– Кстати, о свободе самовыражения. Вы начинали печататься в конце 50-х. Приходилось ли сталкиваться с советской цензурой?
– Конечно. Часто. В советской поэзии вообще глубоко проходят темы Евангелия. Приходилось вуалировать. Не любила бороться с цензурой, ибо это бессмысленно, как и сама она. Вот пример. Пишу стихотворение «Мать», в нём прозрачно говорится о пришествии на Русь Богородицы с Младенцем. Цензура подчёркивает: «Что это?». Я – конформистка. Понимаю, бороться бессмысленно – надо выходить из положения. Рядом с названием «Мать» ставлю звёздочку и в сноске пишу, что в X веке княгиня Ольга приняла христианство. Для работников цензуры текст превращается в исторический. Они снимают вопрос.
– Коль мы заговорили о крупных литературных величинах, подобных Бунину, кого из великих считаете вашими «творческими воспитателями»?
– По-моему, они не воспитывают и не влияют, а каким-то образом присматривают, присутствуют. Для меня всё начиналось с Лермонтова. В эвакуации ребёнком научилась читать по его книге «Избранные произведения». Там изданы вместе и проза, и поэзия. Может быть, уже тогда я почувствовала тягу к стереоскопии жанров. В университете на зачёте сказала Сергею Михайловичу Бонди, что больше люблю Лермонтова, чем Пушкина, он воскликнул: «Ну что же вы! Я не могу вам «незачёт» ставить! Придите завтра и скажите, что больше любите Пушкина!» Пришла и сказала. Пушкин – громада: через него я познала много, но Лермонтова любила как первого своего прочитанного поэта.

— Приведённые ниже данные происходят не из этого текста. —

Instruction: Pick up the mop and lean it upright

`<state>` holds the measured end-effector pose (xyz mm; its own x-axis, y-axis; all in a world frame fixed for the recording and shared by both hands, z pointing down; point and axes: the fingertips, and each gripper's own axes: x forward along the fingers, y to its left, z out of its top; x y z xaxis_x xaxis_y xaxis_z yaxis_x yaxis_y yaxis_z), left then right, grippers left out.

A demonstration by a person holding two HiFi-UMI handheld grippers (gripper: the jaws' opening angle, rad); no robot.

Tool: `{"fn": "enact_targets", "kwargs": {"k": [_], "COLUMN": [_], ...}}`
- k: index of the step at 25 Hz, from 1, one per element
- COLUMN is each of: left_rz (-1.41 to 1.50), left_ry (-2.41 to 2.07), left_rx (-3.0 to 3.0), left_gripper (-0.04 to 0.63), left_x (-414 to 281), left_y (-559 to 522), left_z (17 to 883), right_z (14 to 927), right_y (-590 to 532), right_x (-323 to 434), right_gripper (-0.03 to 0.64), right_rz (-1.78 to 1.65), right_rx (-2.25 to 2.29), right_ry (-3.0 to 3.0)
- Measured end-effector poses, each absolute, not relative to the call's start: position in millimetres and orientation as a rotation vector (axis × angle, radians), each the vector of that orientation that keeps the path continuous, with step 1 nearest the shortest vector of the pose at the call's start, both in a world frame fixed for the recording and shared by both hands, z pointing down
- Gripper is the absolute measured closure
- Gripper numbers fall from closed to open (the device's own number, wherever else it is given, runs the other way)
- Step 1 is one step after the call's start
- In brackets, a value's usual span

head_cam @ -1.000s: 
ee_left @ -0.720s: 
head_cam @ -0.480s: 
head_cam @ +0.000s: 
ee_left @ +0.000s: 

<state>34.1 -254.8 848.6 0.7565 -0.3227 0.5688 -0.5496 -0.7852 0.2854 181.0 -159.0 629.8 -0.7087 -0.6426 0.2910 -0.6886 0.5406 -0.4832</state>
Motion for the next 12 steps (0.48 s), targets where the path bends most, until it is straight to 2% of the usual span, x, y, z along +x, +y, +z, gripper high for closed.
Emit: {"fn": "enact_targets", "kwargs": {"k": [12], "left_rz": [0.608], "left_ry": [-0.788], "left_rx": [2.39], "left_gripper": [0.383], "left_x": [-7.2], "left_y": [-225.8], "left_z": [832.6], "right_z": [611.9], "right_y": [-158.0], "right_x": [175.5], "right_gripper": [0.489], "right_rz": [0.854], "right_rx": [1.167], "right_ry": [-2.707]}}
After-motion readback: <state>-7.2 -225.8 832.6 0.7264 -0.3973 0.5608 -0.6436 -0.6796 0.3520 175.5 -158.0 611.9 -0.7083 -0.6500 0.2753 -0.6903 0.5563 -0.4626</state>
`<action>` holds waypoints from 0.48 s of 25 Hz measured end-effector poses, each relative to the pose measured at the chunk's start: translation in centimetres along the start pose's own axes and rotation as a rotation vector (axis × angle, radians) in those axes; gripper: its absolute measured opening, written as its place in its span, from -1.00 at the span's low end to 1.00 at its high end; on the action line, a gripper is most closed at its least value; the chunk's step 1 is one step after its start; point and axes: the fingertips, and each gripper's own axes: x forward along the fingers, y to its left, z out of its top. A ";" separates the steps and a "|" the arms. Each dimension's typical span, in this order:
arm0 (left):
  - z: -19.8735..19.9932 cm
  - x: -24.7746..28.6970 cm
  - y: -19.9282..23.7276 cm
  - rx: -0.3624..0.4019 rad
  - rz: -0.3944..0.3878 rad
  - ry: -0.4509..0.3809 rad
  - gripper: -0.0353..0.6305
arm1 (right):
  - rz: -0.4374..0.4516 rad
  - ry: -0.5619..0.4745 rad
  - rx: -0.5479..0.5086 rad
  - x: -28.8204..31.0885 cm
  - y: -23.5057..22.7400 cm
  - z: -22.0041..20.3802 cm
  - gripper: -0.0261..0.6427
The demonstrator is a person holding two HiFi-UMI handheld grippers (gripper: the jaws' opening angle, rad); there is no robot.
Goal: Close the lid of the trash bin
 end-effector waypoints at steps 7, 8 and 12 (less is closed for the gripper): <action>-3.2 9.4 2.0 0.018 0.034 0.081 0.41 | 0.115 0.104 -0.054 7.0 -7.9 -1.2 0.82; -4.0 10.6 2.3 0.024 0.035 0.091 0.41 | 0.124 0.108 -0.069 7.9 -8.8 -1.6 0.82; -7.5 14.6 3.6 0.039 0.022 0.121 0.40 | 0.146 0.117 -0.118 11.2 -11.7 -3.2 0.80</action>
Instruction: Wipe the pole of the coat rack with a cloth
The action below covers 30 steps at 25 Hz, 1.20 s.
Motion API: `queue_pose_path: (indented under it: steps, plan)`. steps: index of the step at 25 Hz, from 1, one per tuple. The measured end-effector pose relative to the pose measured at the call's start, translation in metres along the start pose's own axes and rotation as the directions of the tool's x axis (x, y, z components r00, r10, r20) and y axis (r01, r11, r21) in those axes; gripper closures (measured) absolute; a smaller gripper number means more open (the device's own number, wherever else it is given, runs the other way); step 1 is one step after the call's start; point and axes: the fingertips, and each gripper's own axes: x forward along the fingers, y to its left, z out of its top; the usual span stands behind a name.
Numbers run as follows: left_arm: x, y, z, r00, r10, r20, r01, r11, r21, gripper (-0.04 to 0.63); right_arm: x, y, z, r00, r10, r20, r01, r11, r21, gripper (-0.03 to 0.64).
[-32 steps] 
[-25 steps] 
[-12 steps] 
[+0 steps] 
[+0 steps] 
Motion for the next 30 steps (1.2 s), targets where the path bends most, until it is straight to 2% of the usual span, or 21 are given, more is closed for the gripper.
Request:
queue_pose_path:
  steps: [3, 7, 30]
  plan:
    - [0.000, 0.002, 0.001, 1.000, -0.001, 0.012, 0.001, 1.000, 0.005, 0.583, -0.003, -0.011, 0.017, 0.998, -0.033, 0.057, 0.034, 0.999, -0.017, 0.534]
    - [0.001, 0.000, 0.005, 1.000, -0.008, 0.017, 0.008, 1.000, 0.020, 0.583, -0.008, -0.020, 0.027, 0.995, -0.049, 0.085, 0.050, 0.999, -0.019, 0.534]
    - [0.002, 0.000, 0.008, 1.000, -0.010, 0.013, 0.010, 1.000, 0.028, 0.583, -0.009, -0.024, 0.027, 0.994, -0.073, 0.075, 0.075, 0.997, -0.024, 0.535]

Нет, они не учителя. Учителей, по-моему, в поэзии нет. Своеобразно со мной обращалась Анна Андреевна. Навещала. В день, когда меня пригласили на вечер памяти Ахматовой в ЦДЛ (я днём люблю поспать), прилегла, она пришла в мой сон и сказала: «Не ходи, нечего тебе там делать». Пошла. Там мне было неинтересно. Встала. Ушла, не дождавшись своего выступления. Позднее, в Бежецке, когда участники шли на вечер памяти Ахматовой, она явилась всем нам в образе белой лошади с длинной серебристой цепью на шее. Вырвавшись откуда-то, она бежала нам навстречу, и цепь, стуча об асфальт, высекала искры. Нас было много, все её видели. Станислав Лесневский должен помнить.
– Но часто случается, что молодые поэты невольно подражают корифеям.
– Никому никогда не хотела подражать. У меня было отвратительное свойство самодостаточности – комплекс полноценности. Полное отсутствие чувства зависти. Думала, этим следует гордиться, но однажды за глаза похвалила одну молодую свою сверстницу, прелестную поэтессу, а другая поэтесса постарше сказала мне: «Ты настолько влюблена в себя, что даже не способна завидовать». Впрямь, по-разному можно воспринять одно и то же чувство. Когда у меня в редакциях не брали стихи – а со мной нередко так бывало – ни разу по этому поводу не расстроилась. Думала: им же хуже.
– В любое время у литераторов есть тенденция вливаться в разные группы. У вас это было?
– Пришла в литературную жизнь без желания определяться в группах. Сказала об этом своему старшему другу поэту Сергею Орлову, потом поэту Сергею Наровчатову. Они ответили мне примерно одинаково: «Чего определяться? Ты – автор стихотворения «Танки», дочка конструктора, наша дочь полка. У нас, у военного поколения, глупостей насчёт «право», «лево» нет. Мы прошли через кровь». В этих словах почувствовала защиту. Женщине оказалось легче не определяться с группой.
– Вы были знакомы с Николаем Рубцовым, Юрием Кузнецовым. В давней своей статье о последнем близко подошли к разгадке его творчества. Скажите, подействовало ли на вас общение с этими глубокими и неоднозначными поэтами?
– Не знаю. Все современники так или иначе действуют друг на друга. В Юрии Кузнецове видела не родственную душу, а близкое мироощущение. Перекличка между нами была. Это есть в его и моих стихах. Были поэты, которых я выделяла: Владимир Соколов, Николай Рубцов, Юрий Кузнецов, Глеб Горбовский, Сергей Поликарпов, Анатолий Преловский. Они не были на слуху. В литературном мире существовала другая шкала ценностей, чем в читательском мире и в мире наплывающего масскульта.